Esta distopia de José Saramago nos remete à uma
sociedade vitimada por uma pandemia de cegueira aterradora e comovente, na qual
o leitor será transportado para uma experiência imaginativa única, onde a
literatura cruel e sábia nos obriga a parar, fechar os olhos e ver..., com o
perdão da ironia.
Na trama não teremos um arco
principal, propriamente, embora o desenvolvimento narrativo careça muito de uma
personagem que misteriosamente não perdeu a visão, optando em acompanhar o
marido cego, quando este é encaminhado para uma espécie de “campo de
concentração” para os primeiros infectados, pois o governo, não sabendo lidar
com a doença e sua transmissão, resolve confinar infectados, numa tentativa de
isolar o contágio.
Logo a medida se mostra um
fracasso e o mundo parece ter-se tomado pela “cegueira branca”, como
previamente é chamada a doença. Ocorre então uma mudança de perspectiva; onde
antes havia um grupo de cegos confinados, aguardando explicações científicas e
cuidados por parte daqueles que ainda podiam ver, transformou-se num ambiente
caótico, desprezível e miserável, onde o instinto de sobrevivência e avidez
pela saciedade de necessidades básicas, faz com que seres humanos revelem
comportamentos primitivos, como egoísmo, indiferença e truculência.

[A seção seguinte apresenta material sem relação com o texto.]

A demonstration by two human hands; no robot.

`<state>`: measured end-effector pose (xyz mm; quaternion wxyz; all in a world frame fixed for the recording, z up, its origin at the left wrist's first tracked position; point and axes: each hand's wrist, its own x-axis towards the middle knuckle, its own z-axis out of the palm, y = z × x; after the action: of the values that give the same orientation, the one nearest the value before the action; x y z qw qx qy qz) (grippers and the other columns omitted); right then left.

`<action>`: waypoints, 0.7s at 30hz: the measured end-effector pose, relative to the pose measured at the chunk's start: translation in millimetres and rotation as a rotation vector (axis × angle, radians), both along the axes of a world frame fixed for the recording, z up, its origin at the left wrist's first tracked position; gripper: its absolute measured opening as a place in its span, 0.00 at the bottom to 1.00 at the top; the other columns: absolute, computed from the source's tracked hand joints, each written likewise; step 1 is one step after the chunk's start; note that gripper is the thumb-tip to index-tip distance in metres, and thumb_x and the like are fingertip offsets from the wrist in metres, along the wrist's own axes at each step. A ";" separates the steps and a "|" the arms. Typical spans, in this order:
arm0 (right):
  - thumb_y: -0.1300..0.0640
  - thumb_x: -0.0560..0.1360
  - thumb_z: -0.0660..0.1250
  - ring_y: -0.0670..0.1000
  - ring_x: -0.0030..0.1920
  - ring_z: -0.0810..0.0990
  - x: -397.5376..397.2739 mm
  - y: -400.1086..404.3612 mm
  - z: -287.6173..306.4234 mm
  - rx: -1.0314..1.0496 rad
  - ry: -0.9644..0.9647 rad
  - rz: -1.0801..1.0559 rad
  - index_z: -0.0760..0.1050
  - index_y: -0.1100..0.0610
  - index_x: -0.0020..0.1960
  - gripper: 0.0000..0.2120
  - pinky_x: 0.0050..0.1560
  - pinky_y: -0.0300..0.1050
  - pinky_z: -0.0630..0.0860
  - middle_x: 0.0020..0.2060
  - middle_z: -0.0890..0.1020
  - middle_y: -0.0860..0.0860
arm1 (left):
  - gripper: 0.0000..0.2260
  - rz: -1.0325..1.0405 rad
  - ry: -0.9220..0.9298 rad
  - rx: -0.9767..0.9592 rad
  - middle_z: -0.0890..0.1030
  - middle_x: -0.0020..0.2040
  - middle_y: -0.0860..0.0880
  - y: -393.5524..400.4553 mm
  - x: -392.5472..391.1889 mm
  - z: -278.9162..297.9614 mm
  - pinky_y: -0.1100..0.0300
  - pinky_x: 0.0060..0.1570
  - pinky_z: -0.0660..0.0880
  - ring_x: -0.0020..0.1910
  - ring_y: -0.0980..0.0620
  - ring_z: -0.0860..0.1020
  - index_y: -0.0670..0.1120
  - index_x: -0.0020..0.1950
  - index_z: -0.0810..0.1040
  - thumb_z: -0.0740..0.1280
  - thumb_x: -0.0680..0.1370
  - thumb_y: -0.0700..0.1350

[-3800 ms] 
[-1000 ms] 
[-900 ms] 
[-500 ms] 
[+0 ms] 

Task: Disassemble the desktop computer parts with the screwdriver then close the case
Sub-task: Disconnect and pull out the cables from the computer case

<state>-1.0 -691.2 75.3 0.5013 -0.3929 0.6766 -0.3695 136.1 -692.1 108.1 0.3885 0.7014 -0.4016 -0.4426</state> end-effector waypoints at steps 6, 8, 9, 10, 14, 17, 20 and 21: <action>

A catástrofe de Saramago expõe
a vulnerabilidade do ser humano, na sua extrema dependência dos olhos,
inclusive para realização de suas necessidades mais básicas, mas também uma
gradativa animalização conforme o tempo de infecção avança, tornando as necessidades
do corpo algo insuportável, beirando a loucura.
O cenário caótico muitas vezes
nos faz interromper a leitura. A podridão, tanto no aspecto ambiental quanto
comportamental dos cegos, por várias vezes nos deixa com asco. O autor faz uso
do olhar da única personagem que ainda pode ver, embora não se trate de uma
narrativa em primeira pessoa, ela é o arco central do desconforto, pois
vivencia na pele aquela hecatombe, como se representasse o próprio leitor
dentro desse universo mórbido. A personagem que vê, possui uma percepção
despida de julgamento moral diante dos cegos com os quais convive; ela é o peso
da sensibilidade que atiça o olhar do leitor para a miséria existencial daquele
mundo.
Alguns críticos literários apontam esta obra para uma possível metáfora da cegueira moral do ser humano, cujos olhos turvos já não podem ver mais a brutalidade ao redor; o autor escancara nossa animalidade primitiva de crueldade, mas parece fazer um paralelo à possibilidade de já estarmos vivenciando essa cegueira coletiva em relação à maldade do mundo, mesmo nos dias de hoje, onde uma pandemia ainda não nos cegou literalmente.
ENSAIO SOBRE A CEGUEIRA foi uma necessária releitura, de outro universo saramaguiano em que o ser humano é desnudado em seus mais asquerosos anseios, mas sempre sob a perspectiva de um contraponto, no caso aqui representado pela personagem que pode ver, de que o ser humano ainda não é uma causa perdida.